* Problem details *
Please report every line in the material below where the word "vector" is found.

[[ Data segment, beginning ]]

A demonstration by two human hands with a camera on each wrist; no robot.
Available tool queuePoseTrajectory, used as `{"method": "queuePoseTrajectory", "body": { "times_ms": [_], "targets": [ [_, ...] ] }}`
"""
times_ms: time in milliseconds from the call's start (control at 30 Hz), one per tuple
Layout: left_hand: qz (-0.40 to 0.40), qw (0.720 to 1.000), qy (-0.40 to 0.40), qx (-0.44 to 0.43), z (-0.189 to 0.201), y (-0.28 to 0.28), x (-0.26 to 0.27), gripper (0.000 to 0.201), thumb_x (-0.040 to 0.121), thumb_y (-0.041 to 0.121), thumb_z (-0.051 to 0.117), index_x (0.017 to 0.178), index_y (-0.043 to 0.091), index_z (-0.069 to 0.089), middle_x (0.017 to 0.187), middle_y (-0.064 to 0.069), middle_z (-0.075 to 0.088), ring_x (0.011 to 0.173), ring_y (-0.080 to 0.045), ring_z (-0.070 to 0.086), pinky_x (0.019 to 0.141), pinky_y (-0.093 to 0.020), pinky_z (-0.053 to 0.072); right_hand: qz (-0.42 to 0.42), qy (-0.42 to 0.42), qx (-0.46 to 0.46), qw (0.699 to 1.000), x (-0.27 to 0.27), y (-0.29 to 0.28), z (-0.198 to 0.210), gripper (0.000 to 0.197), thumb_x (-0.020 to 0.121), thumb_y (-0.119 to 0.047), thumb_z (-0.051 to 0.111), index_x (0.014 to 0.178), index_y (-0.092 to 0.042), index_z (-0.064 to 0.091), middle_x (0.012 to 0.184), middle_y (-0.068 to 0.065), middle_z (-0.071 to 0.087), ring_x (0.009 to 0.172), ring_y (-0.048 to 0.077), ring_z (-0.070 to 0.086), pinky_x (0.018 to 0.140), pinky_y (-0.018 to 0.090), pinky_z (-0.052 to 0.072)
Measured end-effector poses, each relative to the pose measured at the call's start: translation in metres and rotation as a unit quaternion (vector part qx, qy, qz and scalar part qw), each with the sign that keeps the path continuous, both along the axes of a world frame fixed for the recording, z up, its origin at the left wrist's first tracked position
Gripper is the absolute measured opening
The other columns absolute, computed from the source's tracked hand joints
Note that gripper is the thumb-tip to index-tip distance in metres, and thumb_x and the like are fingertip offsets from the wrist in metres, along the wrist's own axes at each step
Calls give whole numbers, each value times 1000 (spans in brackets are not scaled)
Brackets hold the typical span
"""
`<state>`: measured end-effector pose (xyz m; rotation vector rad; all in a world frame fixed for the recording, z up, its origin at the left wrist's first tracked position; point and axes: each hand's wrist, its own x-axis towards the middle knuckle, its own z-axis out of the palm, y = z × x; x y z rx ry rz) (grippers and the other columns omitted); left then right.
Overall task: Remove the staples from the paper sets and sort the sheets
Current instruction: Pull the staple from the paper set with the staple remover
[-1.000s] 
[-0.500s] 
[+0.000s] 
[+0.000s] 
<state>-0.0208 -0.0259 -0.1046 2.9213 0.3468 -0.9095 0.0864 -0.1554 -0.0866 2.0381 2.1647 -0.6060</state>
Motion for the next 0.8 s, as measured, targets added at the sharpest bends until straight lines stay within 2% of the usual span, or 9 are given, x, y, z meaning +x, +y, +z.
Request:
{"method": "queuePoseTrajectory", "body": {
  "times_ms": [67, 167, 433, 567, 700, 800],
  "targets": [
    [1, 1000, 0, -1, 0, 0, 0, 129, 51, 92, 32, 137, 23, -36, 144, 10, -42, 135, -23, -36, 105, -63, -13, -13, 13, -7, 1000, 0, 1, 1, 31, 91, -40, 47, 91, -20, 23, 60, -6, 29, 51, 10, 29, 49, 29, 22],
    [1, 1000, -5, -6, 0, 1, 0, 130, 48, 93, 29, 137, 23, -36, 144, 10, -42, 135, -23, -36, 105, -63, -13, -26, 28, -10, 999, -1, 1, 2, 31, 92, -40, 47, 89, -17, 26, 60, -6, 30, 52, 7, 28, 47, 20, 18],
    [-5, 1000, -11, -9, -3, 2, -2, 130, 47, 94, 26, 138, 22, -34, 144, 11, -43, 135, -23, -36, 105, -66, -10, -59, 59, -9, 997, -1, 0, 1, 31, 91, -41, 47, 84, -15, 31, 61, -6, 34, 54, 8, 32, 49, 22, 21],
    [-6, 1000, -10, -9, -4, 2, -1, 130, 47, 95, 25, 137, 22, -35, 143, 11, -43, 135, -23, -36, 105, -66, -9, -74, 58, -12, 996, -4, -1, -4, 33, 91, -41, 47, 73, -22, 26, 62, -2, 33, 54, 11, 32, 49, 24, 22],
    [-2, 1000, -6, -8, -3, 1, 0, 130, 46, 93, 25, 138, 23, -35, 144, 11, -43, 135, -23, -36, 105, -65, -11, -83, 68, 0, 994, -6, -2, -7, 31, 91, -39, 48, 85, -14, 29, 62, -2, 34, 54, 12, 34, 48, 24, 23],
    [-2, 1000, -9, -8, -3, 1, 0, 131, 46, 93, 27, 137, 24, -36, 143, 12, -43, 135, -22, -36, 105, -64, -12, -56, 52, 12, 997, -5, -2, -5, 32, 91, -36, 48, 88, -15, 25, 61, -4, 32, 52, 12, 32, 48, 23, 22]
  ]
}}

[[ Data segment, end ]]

* Result below *
Measured end-effector poses, each relative to the pose measured at the call's start: translation in metres and rotation as a unit quaternion (vector part qx, qy, qz and scalar part qw), each with the sign that keeps the path continuous, both along the axes of a world frame fixed for the recording, z up, its origin at the left wrist's first tracked position
`<state>`: measured end-effector pose (xyz m; rotation vector rad; all in a world frame fixed for the recording, z up, its origin at the left wrist's first tracked position; point and axes: each hand's wrist, its own x-axis towards the middle knuckle, its own z-axis out of the palm, y = z × x; x y z rx ry rz) (grippers and the other columns omitted); left then right.

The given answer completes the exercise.